We reviewed the hospital records of all inpatients with a diagnosis of schizophrenia (ICD-10: F 20.0 to F 20.9) who received ECT through the year 2005 (n=101) retrospectively and from May 2007 to June 2008 (n=101) prospectively, at the National Institute of Mental Health and Neuro Sciences (NIMHANS), Bangalore, India. The ECT records at NIMHANS have been designed to incorporate all the relevant sociodemographic-, clinical-, and ECT-related information. The standard practice at the Institute is to evaluate all patients prescribed ECT with detailed psychiatric and medical history, clinical mental status, and neurological examination, complete blood picture, metabolic workup, and an electrocardiogram. Written informed consent is obtained from either the patients or from their relatives. The ECT procedure is conducted in accordance with the Declaration of Helsinki.

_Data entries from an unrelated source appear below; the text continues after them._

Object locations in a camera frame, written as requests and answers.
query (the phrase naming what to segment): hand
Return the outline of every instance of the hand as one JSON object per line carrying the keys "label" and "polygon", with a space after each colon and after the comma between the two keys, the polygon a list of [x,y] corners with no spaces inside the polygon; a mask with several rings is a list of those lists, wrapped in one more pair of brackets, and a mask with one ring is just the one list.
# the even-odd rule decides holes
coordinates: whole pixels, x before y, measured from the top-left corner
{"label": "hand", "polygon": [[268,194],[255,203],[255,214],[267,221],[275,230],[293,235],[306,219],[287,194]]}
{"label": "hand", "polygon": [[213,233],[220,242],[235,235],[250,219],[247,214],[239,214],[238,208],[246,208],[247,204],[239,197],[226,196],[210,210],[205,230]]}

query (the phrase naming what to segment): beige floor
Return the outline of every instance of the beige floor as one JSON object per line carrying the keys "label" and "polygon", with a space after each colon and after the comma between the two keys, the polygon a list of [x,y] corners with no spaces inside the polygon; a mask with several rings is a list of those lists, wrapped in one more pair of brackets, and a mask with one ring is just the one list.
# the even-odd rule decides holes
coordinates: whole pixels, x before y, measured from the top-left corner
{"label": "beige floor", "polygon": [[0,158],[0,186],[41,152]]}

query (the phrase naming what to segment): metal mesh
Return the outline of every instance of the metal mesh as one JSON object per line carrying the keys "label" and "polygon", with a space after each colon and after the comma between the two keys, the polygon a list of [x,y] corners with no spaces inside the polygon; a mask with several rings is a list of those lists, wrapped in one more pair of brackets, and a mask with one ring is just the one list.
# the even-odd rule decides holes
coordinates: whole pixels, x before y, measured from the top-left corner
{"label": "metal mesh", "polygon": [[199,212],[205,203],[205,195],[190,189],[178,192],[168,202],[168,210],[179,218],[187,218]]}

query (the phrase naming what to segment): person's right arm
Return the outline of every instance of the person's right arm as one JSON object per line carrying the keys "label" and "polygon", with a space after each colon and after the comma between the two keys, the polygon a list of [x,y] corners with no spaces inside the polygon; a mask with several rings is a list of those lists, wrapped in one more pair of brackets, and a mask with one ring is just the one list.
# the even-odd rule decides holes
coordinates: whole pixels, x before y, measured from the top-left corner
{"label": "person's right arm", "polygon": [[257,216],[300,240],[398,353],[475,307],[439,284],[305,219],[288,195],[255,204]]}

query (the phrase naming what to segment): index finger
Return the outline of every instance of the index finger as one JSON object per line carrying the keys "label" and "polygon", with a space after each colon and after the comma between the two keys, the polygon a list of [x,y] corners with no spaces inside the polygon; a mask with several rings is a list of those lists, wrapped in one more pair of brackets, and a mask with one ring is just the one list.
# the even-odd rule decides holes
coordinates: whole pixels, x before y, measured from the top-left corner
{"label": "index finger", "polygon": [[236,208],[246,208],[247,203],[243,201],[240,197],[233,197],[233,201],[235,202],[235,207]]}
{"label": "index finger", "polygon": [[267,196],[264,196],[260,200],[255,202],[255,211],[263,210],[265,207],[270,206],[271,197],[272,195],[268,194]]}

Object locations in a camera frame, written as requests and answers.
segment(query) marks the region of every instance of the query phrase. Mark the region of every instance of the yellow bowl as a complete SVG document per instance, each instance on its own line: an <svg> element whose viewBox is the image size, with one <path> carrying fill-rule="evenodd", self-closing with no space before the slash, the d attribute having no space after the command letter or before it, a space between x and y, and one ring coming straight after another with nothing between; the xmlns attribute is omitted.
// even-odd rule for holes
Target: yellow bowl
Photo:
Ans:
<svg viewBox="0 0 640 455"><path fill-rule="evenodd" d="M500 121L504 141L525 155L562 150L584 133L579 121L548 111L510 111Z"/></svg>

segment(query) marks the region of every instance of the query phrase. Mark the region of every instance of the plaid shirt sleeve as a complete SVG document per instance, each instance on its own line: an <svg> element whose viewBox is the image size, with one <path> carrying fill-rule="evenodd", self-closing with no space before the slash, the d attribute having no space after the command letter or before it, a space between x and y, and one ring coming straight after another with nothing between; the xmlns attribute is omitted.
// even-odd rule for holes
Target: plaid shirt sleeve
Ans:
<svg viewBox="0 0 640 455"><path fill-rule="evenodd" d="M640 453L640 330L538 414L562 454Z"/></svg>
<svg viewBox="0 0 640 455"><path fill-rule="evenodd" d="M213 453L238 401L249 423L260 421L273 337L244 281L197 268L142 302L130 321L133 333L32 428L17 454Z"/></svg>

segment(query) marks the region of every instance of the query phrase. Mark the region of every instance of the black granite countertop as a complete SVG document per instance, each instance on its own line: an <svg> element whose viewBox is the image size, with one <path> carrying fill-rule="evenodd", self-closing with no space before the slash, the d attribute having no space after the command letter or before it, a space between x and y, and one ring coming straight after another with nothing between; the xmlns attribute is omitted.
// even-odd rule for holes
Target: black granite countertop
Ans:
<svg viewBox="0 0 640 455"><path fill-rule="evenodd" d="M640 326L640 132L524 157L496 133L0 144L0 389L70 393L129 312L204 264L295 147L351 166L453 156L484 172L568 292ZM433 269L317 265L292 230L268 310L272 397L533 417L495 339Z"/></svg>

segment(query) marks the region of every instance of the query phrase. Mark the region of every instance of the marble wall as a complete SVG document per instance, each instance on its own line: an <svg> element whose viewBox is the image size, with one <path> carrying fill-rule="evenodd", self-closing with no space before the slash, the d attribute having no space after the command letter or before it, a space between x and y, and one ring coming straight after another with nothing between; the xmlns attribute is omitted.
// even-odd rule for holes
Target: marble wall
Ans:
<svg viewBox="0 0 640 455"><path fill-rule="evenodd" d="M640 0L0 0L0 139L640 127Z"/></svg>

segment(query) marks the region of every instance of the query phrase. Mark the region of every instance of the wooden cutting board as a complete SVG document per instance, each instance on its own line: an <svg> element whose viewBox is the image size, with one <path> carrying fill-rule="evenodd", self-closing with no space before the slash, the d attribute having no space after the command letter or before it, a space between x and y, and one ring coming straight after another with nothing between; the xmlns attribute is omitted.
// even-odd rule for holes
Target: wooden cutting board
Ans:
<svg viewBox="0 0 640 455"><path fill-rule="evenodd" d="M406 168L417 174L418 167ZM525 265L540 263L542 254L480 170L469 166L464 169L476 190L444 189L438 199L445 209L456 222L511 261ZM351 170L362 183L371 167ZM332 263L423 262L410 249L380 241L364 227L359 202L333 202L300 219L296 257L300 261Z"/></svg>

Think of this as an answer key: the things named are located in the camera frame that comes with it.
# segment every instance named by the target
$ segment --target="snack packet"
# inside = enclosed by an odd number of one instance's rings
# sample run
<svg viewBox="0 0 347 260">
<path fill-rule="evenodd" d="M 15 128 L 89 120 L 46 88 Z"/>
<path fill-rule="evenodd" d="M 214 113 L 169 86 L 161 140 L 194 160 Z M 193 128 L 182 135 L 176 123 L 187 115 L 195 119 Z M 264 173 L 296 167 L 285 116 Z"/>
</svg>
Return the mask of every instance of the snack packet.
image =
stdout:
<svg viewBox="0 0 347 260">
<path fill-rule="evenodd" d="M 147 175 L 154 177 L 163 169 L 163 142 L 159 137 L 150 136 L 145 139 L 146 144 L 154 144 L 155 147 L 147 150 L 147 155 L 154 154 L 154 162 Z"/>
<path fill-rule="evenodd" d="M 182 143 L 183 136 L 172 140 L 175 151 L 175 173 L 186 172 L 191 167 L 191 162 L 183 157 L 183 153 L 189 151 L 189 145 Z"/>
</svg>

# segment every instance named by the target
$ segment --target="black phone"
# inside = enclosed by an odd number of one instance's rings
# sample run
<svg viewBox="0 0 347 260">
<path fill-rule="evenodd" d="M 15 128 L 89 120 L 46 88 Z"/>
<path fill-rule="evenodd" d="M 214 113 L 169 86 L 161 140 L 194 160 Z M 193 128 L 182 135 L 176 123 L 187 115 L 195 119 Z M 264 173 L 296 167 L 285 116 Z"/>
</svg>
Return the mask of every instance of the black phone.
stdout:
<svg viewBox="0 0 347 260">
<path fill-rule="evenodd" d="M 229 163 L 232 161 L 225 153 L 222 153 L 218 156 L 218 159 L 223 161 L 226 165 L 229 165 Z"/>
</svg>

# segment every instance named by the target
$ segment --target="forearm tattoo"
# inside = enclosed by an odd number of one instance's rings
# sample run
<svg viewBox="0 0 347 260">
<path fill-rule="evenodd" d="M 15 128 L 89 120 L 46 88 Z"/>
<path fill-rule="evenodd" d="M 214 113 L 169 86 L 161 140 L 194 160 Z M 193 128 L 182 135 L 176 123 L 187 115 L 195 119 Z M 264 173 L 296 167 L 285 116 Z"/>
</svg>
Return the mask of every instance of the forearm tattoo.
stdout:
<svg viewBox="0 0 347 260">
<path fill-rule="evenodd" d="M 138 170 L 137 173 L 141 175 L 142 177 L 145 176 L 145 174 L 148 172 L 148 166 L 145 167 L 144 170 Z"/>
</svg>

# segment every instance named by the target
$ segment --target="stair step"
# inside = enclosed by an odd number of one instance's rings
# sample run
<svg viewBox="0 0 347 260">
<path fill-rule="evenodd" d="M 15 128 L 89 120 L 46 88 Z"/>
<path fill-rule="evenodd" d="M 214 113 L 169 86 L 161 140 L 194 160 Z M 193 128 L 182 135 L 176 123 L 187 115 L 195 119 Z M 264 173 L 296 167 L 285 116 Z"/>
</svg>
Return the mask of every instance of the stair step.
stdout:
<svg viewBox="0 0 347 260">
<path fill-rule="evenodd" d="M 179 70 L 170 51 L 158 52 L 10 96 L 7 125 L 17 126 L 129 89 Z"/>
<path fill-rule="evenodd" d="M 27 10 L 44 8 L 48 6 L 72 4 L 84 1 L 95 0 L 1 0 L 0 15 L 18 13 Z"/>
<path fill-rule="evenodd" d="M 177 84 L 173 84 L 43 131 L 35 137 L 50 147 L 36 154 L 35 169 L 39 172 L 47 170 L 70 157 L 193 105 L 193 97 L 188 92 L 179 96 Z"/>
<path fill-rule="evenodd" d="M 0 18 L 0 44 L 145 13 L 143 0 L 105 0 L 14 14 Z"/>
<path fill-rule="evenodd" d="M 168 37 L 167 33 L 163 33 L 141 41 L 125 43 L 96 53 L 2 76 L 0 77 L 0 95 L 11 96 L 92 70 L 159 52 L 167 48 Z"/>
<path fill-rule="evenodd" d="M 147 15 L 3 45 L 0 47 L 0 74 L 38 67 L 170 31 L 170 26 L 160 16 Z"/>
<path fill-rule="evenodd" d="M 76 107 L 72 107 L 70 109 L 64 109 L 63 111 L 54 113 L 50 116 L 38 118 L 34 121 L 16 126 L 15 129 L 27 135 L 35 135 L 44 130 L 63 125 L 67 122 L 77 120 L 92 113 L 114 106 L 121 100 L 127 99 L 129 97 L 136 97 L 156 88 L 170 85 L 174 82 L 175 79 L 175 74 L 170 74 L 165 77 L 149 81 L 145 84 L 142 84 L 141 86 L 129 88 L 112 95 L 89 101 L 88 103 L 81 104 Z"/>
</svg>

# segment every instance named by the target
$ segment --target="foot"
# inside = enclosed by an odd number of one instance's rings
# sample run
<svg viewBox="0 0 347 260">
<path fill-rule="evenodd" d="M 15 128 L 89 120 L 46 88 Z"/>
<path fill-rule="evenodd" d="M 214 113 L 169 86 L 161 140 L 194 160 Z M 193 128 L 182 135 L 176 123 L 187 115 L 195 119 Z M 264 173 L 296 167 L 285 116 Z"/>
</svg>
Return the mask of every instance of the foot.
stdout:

The indications for ECT were noted from the ECT record, which had the following options: (1) Adequate dosage and duration of the drug therapy that failed; (2) urgency of treatment, that is, could not afford to wait for the drug effects; (3) Drug compliance / administration was a problem; (4) drug intolerance — actual / anticipated; (5) ECT was effective earlier; (6) ECT was chosen as the first line of treatment; (7) ECT was needed to augment drug therapy; (8) Other reasons to be specified. We also studied target symptoms for which ECT was prescribed. These included (1) suicidality; (2) aggression; (3) catatonic symptoms. The outcome of ECT was assessed by a visual analog scale (1–5) administered by the primary investigator, after reviewing notes of the consultant psychiatrist and taking into consideration his opinion about the overall improvement at the end of the course of ECTs. Adequate improvement was defined as a score of three or more; while inadequate improvement was a score of two or less than two. All patients received ECT according to the standard operating procedure in the Institute, details of which have been described elsewhere.[12]

Descriptive statistics were used to characterize the demographic and clinical data of the study samples. Frequency analysis was used to study the indications of ECT and the specific symptoms that warranted ECT.